Ameal Woods set off for Houston in May 2019 to buy a second tractor-trailer and expand his trucking business. His family had saved more than $40,000 to make the dream a reality, but as Woods drove through Harris County, red and blue lights flashed behind him.
A sheriff’s deputy accused Woods of following a truck too closely. The deputy didn’t give him a ticket, but he did take all of Woods’ cash.
This week, the state of Texas is heading to court to make sure Woods never gets his life savings back.
“Any time you have a financial incentive for law enforcement to take money, it’s going to create that incentive for them to do so, whether there’s crime or not,” criminal defense attorney Joseph Tully told Fox News.
Tully is not involved with Woods’ case, but he weighed in on the legal implications.
A deputy seized Woods’ money in a process known as civil asset forfeiture. It’s meant to punish and deter criminal activity by depriving criminals of property that is used in or acquired through illegal activities.

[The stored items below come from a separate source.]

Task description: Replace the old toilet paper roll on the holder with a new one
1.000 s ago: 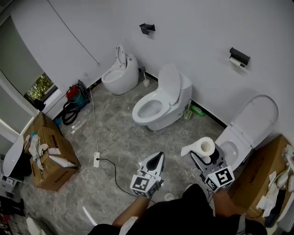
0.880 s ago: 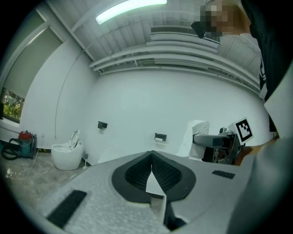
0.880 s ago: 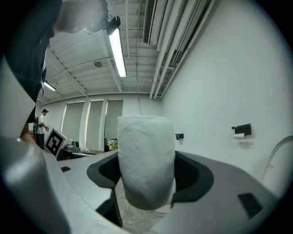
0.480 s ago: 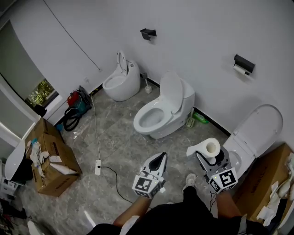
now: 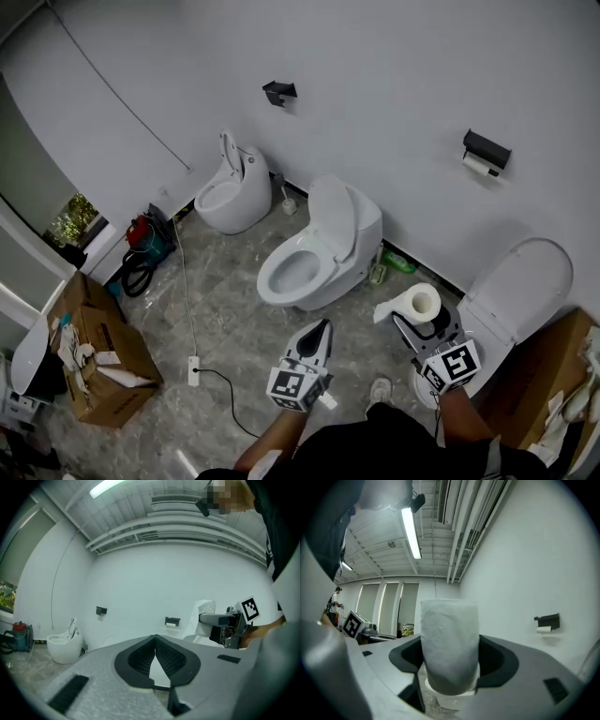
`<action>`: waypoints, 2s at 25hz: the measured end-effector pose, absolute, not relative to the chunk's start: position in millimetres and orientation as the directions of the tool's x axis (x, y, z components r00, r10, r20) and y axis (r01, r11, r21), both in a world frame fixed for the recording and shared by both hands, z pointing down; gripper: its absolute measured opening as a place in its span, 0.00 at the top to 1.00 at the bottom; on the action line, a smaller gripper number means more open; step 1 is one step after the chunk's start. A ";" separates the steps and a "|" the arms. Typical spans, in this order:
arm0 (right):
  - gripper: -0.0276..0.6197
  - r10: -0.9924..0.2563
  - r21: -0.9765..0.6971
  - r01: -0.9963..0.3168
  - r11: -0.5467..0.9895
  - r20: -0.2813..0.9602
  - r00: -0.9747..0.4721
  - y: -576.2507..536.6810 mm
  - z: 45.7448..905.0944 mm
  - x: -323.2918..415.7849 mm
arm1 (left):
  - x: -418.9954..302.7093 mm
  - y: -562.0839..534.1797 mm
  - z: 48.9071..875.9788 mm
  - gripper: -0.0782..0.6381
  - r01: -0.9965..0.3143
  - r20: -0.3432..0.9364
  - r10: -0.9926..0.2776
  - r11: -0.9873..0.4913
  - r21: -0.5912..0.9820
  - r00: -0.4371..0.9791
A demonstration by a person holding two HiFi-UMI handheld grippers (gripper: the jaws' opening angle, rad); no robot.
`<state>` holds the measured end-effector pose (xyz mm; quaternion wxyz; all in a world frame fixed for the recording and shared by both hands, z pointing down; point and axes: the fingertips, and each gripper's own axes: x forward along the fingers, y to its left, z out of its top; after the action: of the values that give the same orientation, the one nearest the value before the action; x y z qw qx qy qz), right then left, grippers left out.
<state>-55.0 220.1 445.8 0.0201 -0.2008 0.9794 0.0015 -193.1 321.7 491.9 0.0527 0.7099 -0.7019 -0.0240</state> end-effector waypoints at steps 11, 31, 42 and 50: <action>0.47 -0.449 0.002 -0.450 0.893 -0.051 -0.892 101.1 436.6 -26.9 | -179.9 198.2 495.6 0.88 -0.992 0.062 -0.996 -0.050 0.120 0.057; 0.47 -0.662 0.004 -0.662 0.749 -0.022 -0.749 -52.0 448.8 15.7 | -157.7 3.9 511.0 0.88 -0.950 0.087 -0.948 -0.298 0.093 0.306; 0.47 -0.776 -0.005 -0.776 0.630 0.007 -0.630 -150.1 452.4 5.7 | -167.4 -128.7 502.2 0.88 -0.874 0.093 -0.869 -0.481 0.062 0.485; 0.47 -0.862 -0.041 -0.862 0.506 0.018 -0.507 -203.9 460.8 5.5 | -168.0 -204.3 500.9 0.88 -0.790 0.093 -0.786 -0.612 0.024 0.611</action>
<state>5.5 -203.9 460.8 0.0024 -0.4965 0.8678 -0.0221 -168.0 -204.3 500.9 0.0313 0.8971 -0.4393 0.0365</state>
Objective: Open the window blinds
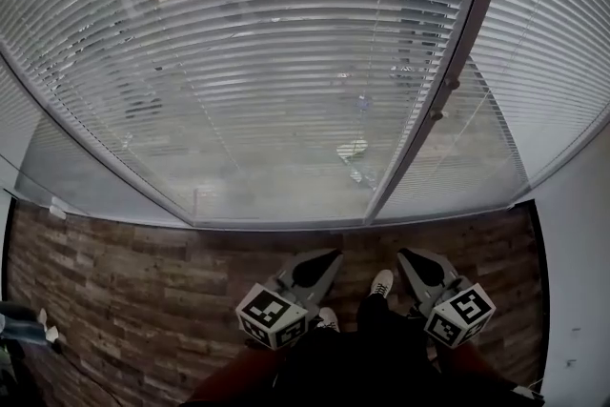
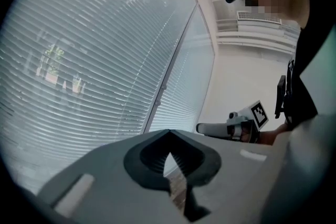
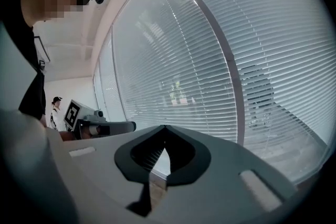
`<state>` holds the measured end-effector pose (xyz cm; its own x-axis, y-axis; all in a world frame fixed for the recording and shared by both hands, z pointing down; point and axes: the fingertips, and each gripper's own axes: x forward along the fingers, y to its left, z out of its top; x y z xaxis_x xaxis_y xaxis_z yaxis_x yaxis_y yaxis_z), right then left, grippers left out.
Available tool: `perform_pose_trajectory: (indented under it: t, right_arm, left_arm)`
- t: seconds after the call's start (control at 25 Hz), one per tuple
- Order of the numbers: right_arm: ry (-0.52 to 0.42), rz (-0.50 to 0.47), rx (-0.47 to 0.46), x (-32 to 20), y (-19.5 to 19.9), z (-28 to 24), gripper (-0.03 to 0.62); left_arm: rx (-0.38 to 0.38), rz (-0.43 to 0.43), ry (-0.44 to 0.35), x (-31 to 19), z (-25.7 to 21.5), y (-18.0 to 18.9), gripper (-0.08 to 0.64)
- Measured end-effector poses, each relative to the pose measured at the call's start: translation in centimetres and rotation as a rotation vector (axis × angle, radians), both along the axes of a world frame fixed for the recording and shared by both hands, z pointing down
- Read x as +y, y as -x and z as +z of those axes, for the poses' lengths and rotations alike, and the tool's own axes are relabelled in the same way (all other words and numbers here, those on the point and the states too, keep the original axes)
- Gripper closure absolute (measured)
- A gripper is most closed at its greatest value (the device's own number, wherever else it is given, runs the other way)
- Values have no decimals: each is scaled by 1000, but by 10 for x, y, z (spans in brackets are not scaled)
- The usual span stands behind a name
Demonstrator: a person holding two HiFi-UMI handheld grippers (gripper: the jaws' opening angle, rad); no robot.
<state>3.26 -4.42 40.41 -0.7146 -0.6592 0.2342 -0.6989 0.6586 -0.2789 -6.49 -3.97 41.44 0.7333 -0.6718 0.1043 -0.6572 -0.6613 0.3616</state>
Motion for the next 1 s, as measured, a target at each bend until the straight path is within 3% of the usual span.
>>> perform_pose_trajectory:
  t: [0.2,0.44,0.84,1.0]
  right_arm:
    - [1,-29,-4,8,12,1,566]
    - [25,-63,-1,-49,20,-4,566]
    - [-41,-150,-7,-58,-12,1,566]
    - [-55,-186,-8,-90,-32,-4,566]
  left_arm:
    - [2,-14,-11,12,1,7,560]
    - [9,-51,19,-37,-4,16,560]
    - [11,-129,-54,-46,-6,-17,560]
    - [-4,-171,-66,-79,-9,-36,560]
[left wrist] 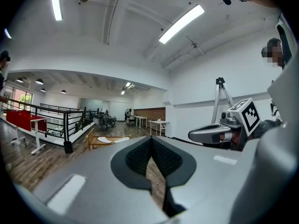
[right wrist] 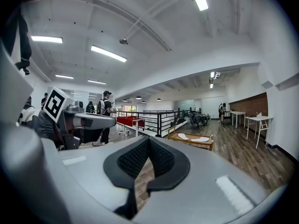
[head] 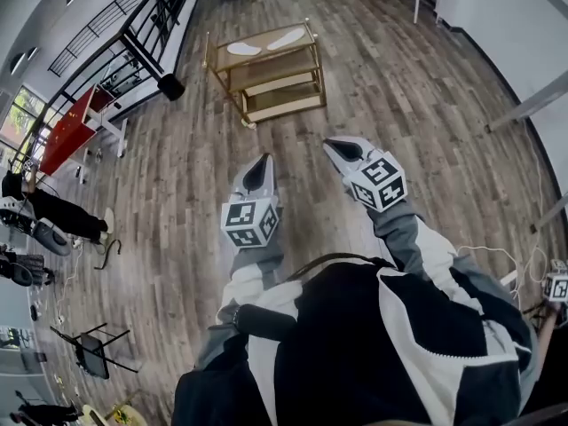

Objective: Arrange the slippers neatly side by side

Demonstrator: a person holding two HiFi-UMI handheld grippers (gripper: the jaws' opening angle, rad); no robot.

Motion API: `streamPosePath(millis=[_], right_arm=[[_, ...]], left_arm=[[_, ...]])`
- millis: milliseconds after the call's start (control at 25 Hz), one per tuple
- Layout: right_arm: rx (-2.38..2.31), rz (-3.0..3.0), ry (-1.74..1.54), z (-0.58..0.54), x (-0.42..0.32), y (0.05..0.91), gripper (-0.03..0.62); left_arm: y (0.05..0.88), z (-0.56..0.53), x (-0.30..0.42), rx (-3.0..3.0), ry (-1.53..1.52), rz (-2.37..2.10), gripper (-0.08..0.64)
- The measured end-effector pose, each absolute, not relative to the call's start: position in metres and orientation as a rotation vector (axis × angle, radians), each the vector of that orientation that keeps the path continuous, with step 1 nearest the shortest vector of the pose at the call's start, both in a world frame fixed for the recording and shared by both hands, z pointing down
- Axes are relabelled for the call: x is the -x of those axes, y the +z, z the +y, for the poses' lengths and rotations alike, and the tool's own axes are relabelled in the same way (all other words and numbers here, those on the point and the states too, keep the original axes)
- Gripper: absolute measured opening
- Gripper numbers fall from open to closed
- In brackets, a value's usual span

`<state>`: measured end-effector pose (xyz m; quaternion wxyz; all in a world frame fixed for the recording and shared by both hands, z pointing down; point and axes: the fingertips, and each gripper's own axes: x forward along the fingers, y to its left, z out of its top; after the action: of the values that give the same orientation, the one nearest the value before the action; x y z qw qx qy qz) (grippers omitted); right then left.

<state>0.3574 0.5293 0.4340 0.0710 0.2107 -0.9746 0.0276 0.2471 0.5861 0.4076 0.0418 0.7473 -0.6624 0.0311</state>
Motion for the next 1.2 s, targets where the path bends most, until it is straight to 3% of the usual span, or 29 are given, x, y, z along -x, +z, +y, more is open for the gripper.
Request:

But critics say it’s often abused by police and prosecutors and treats anyone who carries a large amount of cash as guilty.
The deputy said Woods’ cash was connected to drugs, but he was never ticketed, cited or arrested for a crime, argue lawyers for the nonprofit Institute for Justice, which is representing the Mississippi native.
The trial starts Monday in Harris County – four years and one day after the seizure – in State of Texas v. Approximately $41,680.00.